■ WHAT YOU NEED TO DO
Lines holding the word "things" must be located in the listing below and copied.
= Beginning of Section =
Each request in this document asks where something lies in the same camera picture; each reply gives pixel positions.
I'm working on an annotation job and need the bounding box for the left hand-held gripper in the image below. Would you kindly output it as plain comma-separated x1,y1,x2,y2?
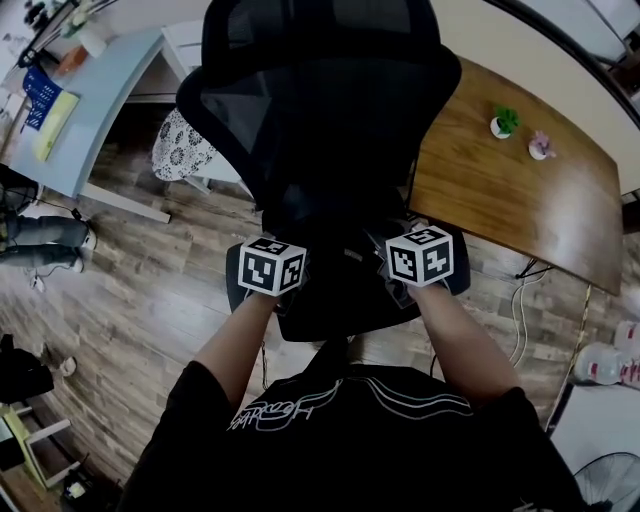
236,232,314,315

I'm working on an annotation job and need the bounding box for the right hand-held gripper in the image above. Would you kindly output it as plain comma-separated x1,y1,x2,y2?
373,224,455,309

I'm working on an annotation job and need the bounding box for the black mesh office chair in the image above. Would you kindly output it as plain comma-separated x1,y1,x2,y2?
175,0,472,344

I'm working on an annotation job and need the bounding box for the person's right forearm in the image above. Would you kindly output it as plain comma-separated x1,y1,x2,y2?
408,281,522,407

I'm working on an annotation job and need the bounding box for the person's left forearm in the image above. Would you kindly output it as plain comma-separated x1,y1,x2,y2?
192,288,282,407

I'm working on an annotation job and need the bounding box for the brown wooden table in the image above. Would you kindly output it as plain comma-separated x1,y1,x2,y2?
406,54,624,297

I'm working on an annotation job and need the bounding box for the small green potted plant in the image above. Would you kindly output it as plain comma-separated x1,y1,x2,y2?
489,104,523,141

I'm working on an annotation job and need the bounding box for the small pink potted plant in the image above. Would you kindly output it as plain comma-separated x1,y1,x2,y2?
527,130,558,162

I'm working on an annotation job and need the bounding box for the yellow black striped tape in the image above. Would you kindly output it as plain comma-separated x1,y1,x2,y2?
543,283,594,432

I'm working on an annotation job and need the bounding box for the person's black printed shirt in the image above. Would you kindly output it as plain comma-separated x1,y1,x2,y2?
116,338,587,512

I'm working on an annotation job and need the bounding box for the large clear water bottle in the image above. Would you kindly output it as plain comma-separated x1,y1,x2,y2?
613,319,640,353
573,341,629,387

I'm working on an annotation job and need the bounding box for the light grey desk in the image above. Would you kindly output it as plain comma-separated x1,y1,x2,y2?
8,27,174,224

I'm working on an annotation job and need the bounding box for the white table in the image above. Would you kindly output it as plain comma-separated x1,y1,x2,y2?
548,381,640,462

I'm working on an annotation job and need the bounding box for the yellow sheet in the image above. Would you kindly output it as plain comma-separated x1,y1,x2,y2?
33,91,82,163

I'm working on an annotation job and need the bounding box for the black railing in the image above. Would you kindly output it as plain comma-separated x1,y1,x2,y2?
483,0,640,127

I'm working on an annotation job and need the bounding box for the black bag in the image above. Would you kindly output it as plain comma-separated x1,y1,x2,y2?
0,333,56,406

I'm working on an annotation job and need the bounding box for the blue patterned sheet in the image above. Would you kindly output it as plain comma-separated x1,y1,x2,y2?
21,64,65,132

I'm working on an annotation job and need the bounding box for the orange box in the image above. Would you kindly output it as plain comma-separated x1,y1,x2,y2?
56,45,89,77

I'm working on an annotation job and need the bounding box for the white vase with flowers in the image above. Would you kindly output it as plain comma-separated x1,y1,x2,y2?
63,8,109,59

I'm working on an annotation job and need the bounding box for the black floor fan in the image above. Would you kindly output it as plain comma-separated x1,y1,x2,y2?
571,451,640,512

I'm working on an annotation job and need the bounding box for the white cable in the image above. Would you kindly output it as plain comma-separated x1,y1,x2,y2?
507,271,533,369

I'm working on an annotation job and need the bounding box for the white metal frame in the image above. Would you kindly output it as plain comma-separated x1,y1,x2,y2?
0,403,82,492

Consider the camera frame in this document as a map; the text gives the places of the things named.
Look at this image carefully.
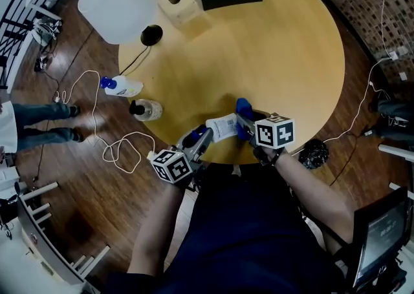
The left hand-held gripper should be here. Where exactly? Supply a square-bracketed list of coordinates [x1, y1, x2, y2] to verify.
[151, 127, 215, 185]

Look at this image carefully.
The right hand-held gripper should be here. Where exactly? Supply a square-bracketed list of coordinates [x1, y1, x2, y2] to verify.
[237, 109, 296, 167]

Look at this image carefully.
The blue cloth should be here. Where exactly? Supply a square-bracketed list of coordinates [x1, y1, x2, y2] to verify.
[235, 98, 256, 142]

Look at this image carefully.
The person's right forearm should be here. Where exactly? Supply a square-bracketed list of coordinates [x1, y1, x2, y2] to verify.
[274, 150, 355, 244]

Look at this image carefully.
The person's left forearm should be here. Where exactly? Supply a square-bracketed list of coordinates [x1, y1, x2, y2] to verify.
[127, 184, 188, 276]

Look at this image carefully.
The clear black-pump bottle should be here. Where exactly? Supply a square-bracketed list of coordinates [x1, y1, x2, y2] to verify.
[128, 98, 164, 122]

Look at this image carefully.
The white bottle blue cap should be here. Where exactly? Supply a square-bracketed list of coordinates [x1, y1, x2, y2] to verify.
[99, 75, 144, 98]

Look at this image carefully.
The person's right hand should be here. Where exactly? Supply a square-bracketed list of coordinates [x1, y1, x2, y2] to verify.
[266, 147, 287, 167]

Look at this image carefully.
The black plastic bag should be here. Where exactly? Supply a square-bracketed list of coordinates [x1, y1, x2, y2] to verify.
[298, 139, 330, 170]

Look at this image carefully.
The person's dark blue clothing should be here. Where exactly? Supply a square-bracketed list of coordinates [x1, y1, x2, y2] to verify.
[106, 163, 345, 294]

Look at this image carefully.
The wooden tissue box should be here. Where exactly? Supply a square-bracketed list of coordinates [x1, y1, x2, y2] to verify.
[155, 0, 208, 30]

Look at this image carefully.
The white table lamp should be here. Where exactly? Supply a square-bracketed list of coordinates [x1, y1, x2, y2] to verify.
[77, 0, 164, 47]

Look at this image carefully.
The black power adapter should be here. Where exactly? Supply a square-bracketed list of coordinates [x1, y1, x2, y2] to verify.
[34, 55, 49, 72]

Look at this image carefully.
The black monitor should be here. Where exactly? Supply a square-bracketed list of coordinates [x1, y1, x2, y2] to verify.
[351, 185, 411, 294]

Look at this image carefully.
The white grey rack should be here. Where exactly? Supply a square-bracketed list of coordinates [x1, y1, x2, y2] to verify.
[0, 181, 111, 294]

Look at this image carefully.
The black railing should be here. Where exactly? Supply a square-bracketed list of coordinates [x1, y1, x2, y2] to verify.
[0, 0, 65, 90]

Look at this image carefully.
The black floor cable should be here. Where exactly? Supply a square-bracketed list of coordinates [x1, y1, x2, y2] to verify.
[329, 132, 360, 187]

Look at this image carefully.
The black lamp cable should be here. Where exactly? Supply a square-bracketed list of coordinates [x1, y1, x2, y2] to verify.
[118, 43, 153, 76]

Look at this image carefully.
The long white wall cable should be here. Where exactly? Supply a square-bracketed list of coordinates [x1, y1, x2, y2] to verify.
[290, 0, 398, 157]

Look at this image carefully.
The looped white cable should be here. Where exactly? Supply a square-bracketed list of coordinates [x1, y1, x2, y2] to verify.
[61, 69, 156, 174]

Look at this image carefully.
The white device with cables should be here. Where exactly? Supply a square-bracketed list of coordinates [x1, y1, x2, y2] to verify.
[32, 17, 64, 48]

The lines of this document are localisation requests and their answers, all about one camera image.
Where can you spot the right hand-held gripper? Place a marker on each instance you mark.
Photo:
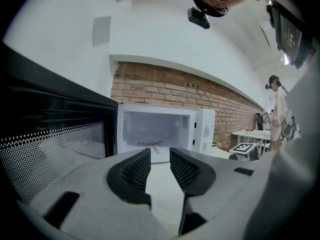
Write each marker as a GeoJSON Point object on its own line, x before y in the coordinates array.
{"type": "Point", "coordinates": [245, 150]}

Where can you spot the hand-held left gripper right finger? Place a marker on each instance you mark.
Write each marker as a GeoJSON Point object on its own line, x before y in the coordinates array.
{"type": "Point", "coordinates": [220, 196]}

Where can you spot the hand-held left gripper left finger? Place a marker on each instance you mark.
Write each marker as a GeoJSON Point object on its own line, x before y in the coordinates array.
{"type": "Point", "coordinates": [100, 196]}

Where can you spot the white high table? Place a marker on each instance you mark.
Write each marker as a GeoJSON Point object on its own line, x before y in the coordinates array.
{"type": "Point", "coordinates": [250, 134]}

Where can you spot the small potted green plant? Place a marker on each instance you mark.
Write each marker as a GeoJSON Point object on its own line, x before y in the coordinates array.
{"type": "Point", "coordinates": [217, 144]}

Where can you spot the white microwave knob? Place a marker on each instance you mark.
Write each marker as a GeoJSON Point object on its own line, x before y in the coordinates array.
{"type": "Point", "coordinates": [207, 146]}

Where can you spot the white microwave oven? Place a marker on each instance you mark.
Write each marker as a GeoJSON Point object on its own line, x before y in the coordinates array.
{"type": "Point", "coordinates": [203, 116]}

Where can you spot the white desk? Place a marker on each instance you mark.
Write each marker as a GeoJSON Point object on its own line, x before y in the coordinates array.
{"type": "Point", "coordinates": [165, 196]}

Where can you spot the black wrist screen device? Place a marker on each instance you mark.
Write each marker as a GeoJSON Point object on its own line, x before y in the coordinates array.
{"type": "Point", "coordinates": [290, 36]}

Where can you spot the black head camera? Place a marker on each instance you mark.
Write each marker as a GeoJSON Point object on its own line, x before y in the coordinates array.
{"type": "Point", "coordinates": [198, 17]}

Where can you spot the grey wall panel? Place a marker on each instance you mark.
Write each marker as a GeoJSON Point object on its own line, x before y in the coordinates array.
{"type": "Point", "coordinates": [101, 31]}

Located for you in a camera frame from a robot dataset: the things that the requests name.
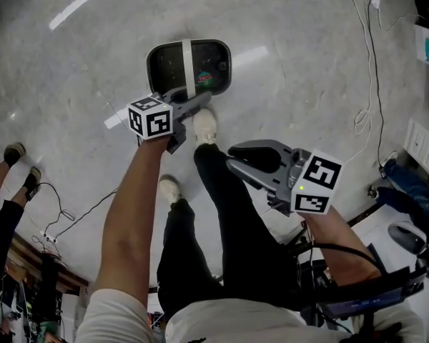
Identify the person's left forearm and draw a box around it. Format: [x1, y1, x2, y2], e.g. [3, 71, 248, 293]
[92, 136, 173, 312]

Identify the red green wrapper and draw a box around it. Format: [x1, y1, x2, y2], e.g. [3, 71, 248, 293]
[196, 70, 215, 86]

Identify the small white power strip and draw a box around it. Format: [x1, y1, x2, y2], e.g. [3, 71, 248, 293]
[40, 229, 59, 245]

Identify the person's leg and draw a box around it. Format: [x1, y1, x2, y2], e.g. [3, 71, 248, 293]
[156, 198, 225, 317]
[193, 143, 310, 312]

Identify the person's right white shoe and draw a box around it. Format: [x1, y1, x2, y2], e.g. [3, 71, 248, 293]
[192, 107, 218, 146]

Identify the grey marble floor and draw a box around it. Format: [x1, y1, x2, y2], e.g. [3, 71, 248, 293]
[0, 0, 429, 302]

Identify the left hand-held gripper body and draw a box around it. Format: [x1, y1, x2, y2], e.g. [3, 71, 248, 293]
[127, 93, 196, 155]

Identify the person's white shoe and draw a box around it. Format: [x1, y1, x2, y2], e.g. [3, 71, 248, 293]
[192, 107, 218, 146]
[158, 174, 182, 205]

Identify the person's right leg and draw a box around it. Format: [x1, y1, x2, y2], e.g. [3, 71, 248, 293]
[193, 143, 310, 312]

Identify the thin black floor cable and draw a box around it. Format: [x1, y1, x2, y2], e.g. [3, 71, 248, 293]
[31, 182, 119, 244]

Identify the black waist cable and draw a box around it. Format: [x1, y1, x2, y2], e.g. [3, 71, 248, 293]
[289, 239, 384, 277]

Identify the brown wooden furniture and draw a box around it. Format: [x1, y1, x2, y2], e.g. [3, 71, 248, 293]
[5, 231, 91, 297]

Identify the person's white shirt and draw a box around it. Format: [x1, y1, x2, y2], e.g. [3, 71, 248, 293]
[74, 287, 427, 343]

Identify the blue cloth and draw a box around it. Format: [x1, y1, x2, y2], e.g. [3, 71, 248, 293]
[377, 158, 429, 230]

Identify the black waist-mounted screen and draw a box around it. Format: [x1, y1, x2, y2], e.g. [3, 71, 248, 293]
[317, 265, 427, 319]

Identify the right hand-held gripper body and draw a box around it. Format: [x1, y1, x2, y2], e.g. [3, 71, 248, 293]
[267, 147, 344, 214]

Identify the white panelled cabinet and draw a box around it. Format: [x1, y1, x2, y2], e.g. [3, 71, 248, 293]
[403, 117, 429, 186]

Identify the spare grey gripper device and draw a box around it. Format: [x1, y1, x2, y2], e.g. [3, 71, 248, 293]
[387, 221, 429, 288]

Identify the long white cable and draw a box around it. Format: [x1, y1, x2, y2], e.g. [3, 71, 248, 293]
[345, 0, 421, 164]

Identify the person's right forearm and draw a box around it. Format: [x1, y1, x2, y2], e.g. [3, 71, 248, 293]
[300, 205, 384, 289]

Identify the person's left leg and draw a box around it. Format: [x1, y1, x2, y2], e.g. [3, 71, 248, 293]
[156, 198, 225, 317]

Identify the dark container with white handle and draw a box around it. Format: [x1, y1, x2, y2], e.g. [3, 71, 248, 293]
[146, 39, 233, 99]

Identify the person's left white shoe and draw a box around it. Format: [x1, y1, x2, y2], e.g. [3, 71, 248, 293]
[158, 174, 182, 205]

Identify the long black cable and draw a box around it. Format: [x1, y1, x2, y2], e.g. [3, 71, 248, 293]
[366, 0, 388, 171]

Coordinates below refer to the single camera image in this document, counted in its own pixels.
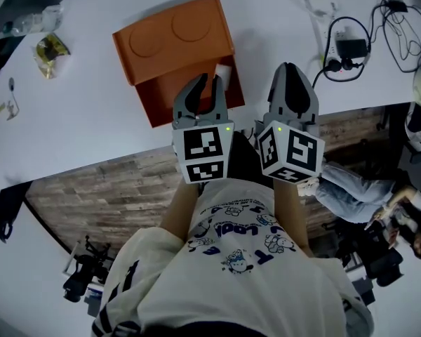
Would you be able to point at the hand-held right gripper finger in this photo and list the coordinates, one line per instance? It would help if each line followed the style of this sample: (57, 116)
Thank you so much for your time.
(308, 107)
(277, 97)

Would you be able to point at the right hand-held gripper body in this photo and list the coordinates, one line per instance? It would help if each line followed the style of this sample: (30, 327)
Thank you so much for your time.
(291, 149)

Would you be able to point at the black plug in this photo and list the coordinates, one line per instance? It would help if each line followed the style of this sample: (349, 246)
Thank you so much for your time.
(340, 65)

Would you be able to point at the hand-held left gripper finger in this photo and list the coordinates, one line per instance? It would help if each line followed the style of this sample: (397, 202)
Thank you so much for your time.
(221, 107)
(184, 104)

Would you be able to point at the person's right forearm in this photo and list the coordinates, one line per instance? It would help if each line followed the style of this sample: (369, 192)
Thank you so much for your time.
(289, 216)

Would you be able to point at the black power adapter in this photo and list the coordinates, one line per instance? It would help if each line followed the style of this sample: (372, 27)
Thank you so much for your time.
(352, 47)

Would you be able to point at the round desk grommet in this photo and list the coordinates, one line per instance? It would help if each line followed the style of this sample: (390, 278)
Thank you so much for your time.
(11, 84)

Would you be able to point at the white power strip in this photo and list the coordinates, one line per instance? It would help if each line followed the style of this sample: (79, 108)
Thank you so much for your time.
(317, 19)

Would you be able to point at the small white cylinder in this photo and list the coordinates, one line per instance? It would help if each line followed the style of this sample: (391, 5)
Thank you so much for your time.
(226, 74)

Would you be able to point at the black chair with white lumbar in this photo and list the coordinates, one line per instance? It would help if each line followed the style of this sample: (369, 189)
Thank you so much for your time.
(419, 132)

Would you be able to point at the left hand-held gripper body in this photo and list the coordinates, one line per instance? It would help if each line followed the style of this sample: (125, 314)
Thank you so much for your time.
(203, 146)

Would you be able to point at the black trousers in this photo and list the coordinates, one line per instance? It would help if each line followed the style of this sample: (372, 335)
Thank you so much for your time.
(243, 156)

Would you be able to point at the black backpack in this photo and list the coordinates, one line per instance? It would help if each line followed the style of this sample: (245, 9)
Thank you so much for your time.
(1, 230)

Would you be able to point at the gold snack packet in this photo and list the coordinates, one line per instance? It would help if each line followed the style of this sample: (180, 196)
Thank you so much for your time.
(51, 54)

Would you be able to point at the white printed t-shirt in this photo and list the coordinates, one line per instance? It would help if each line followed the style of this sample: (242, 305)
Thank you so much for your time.
(231, 276)

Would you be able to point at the orange box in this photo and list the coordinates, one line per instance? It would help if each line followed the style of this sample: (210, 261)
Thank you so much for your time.
(168, 44)

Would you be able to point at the black office chair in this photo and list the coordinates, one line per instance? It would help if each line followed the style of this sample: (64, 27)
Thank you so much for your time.
(375, 258)

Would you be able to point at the clear water bottle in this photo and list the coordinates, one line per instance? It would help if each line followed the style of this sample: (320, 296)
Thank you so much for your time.
(38, 19)

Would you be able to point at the person's left forearm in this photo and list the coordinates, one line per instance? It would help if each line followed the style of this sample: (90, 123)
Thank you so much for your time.
(179, 209)

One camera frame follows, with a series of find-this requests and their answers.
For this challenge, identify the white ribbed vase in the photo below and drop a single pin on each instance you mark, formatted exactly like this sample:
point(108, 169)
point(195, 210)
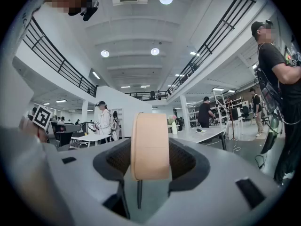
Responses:
point(174, 128)

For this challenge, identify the red metal stand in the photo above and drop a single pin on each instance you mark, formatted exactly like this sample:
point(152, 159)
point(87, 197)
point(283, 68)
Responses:
point(231, 116)

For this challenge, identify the grey marble table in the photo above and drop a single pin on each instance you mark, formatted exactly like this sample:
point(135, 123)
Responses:
point(211, 133)

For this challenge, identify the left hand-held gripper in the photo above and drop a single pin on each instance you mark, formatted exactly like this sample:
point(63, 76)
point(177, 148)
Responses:
point(42, 116)

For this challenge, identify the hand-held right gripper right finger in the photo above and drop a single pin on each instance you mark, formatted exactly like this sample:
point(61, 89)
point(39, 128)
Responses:
point(211, 187)

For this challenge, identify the white round plate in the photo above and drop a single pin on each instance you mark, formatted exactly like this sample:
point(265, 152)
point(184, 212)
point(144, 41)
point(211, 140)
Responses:
point(201, 131)

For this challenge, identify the black balcony railing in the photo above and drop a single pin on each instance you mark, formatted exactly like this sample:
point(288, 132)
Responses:
point(145, 95)
point(58, 62)
point(211, 39)

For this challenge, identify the white table with black legs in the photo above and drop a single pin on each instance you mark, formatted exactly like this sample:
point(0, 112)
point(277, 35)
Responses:
point(91, 138)

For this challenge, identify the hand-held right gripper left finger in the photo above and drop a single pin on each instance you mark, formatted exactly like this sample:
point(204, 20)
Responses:
point(70, 185)

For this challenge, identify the white metal shelving rack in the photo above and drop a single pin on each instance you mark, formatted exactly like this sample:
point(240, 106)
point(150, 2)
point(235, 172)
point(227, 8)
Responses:
point(218, 107)

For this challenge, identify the pink flower bouquet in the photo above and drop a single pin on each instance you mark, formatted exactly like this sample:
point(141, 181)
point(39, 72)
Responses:
point(172, 119)

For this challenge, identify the dark purple eggplant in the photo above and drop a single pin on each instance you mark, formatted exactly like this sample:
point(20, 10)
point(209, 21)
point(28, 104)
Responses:
point(200, 130)

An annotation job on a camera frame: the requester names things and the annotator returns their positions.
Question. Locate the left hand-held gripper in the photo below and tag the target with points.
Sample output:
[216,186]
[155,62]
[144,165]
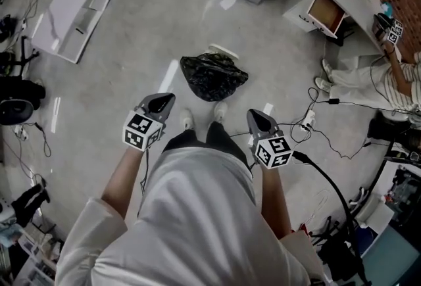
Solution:
[139,130]

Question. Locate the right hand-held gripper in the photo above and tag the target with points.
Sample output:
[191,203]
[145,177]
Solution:
[273,150]

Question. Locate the black plastic garbage bag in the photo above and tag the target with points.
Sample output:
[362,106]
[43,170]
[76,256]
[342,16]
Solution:
[213,77]

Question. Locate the person's right forearm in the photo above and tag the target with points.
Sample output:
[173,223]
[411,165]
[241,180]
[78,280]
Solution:
[274,202]

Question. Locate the person's left forearm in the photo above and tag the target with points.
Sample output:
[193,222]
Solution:
[123,182]

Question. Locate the white box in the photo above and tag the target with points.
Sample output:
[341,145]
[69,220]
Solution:
[227,50]

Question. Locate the person's left white shoe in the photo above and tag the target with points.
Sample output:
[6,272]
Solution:
[187,118]

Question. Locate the person's white shoe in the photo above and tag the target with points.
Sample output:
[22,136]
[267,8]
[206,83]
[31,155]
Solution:
[221,111]
[187,118]

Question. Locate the person's right white shoe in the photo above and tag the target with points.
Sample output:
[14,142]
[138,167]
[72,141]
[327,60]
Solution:
[221,111]

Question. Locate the person's black trousers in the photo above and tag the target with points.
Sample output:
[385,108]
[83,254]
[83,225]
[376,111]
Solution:
[217,136]

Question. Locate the white power strip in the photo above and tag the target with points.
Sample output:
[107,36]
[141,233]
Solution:
[309,118]

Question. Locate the black power adapter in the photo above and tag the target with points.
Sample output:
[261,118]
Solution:
[334,101]

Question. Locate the red plastic case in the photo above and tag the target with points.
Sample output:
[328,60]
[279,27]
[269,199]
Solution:
[303,228]

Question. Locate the person's white shirt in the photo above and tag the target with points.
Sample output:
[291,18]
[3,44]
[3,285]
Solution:
[197,228]

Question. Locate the white low cabinet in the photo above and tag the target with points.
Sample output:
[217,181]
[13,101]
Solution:
[69,12]

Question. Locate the black office chair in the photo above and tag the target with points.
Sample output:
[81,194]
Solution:
[16,110]

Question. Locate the white side cabinet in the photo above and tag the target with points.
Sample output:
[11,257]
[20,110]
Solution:
[375,215]

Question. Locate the black swivel chair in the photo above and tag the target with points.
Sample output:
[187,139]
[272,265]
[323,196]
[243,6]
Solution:
[338,255]

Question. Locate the teal cloth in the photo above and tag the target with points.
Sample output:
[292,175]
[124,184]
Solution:
[387,10]

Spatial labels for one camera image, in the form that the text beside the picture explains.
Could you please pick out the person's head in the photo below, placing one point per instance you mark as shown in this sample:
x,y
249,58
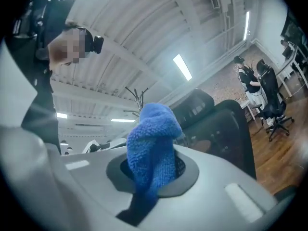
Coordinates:
x,y
62,49

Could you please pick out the black head-worn camera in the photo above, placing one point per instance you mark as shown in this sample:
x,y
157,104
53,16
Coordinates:
x,y
97,44

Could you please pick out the black coat rack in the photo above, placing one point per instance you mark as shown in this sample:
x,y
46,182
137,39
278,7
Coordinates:
x,y
140,102

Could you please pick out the long ceiling light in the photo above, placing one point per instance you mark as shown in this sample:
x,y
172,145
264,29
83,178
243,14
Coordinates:
x,y
247,25
61,115
183,67
122,120

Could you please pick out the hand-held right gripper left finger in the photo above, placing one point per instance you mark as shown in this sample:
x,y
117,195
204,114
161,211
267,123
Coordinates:
x,y
84,182

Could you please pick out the person's black clothing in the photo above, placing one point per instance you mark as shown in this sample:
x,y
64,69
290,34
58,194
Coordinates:
x,y
41,100

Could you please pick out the black office chair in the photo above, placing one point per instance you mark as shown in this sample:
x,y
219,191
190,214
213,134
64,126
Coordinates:
x,y
272,90
231,129

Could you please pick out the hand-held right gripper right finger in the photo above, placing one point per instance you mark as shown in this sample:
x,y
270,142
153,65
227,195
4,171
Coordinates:
x,y
216,194

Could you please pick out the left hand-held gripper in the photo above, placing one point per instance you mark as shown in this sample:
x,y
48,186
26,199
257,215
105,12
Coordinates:
x,y
110,144

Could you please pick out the person's black backpack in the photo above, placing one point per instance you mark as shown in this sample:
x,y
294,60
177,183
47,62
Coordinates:
x,y
53,11

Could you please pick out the black mesh chair headrest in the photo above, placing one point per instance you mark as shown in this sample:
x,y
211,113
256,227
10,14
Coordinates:
x,y
197,100

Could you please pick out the blue fleece cloth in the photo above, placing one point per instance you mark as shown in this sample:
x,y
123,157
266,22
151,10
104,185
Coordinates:
x,y
154,138

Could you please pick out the white desk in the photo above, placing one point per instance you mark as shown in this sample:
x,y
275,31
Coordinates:
x,y
286,66
= End of Section =
■ TASK OUTPUT
Consider the camera frame in this document as a map; the text gives the places of the things named.
Located for you in a camera frame from a robot dataset: the things that the requests name.
An annotation job on a camera frame: the requester names things and the annotator returns their positions.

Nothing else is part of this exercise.